Your instructions ▸ Output a character-exact copy of the data, images removed.

___ Data ___

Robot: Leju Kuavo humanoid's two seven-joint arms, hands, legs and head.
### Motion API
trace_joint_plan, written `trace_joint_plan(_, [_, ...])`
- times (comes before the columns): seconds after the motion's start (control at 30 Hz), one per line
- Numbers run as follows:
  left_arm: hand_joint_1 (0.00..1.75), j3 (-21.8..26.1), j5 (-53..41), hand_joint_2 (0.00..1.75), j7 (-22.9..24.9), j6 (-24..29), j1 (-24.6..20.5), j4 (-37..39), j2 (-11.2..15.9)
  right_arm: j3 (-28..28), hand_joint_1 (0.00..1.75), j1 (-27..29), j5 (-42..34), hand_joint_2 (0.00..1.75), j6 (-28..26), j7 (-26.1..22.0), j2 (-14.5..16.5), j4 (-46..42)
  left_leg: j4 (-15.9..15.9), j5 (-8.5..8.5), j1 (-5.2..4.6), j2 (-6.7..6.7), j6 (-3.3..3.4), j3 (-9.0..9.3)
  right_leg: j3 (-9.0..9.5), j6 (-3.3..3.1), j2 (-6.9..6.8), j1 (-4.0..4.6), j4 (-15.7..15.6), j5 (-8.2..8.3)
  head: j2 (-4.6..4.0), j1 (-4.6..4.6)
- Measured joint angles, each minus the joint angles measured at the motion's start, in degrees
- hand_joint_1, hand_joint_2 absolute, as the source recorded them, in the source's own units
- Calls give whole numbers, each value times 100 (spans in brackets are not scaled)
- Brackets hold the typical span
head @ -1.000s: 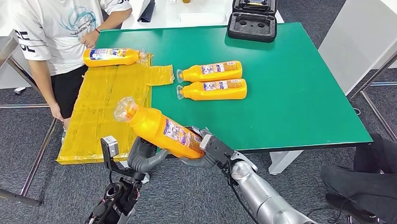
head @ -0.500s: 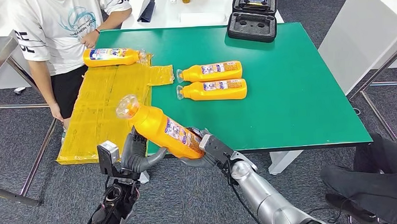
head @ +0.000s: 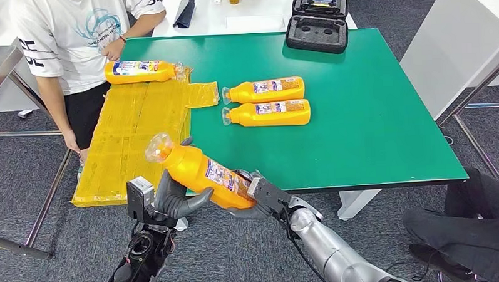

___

Task solution ▸
Robot: Leju Kuavo humanoid's two seven-joint arms, hands, legs and head.
### Motion API
trace_joint_plan, written `trace_joint_plan(_, [_, ...])`
- times (comes before the columns): seconds after the motion's start (control at 30 Hz), one per line
- Numbers run as follows:
  left_arm: hand_joint_1 (0.00..1.75), j3 (-21.8..26.1), j5 (-53..41), hand_joint_2 (0.00..1.75), j7 (-22.9..24.9), j6 (-24..29), j1 (-24.6..20.5), j4 (-37..39), j2 (-11.2..15.9)
  right_arm: j3 (-28..28), hand_joint_1 (0.00..1.75), j1 (-27..29), j5 (-42..34), hand_joint_2 (0.00..1.75), j6 (-28..26), j7 (-26.1..22.0), j2 (-14.5..16.5), j4 (-46..42)
  left_leg: j4 (-15.9..15.9), j5 (-8.5..8.5), j1 (-5.2..4.6), j2 (-6.7..6.7), j6 (-3.3..3.4), j3 (-9.0..9.3)
  right_leg: j3 (-9.0..9.5), j6 (-3.3..3.1), j2 (-6.9..6.8), j1 (-4.0..4.6), j4 (-15.7..15.6), j5 (-8.2..8.3)
  head: j2 (-4.6..4.0), j1 (-4.6..4.6)
- Measured joint angles, each minus the joint angles measured at the motion's start, in degrees
- hand_joint_1, hand_joint_2 absolute, as the source recorded them, in the source's own units
- Calls give whole numbers, each value times 100 (spans in brackets are not scaled)
- Brackets hold the typical span
head @ -1.000s: 
head @ -0.500s: 
head @ +0.000s: 

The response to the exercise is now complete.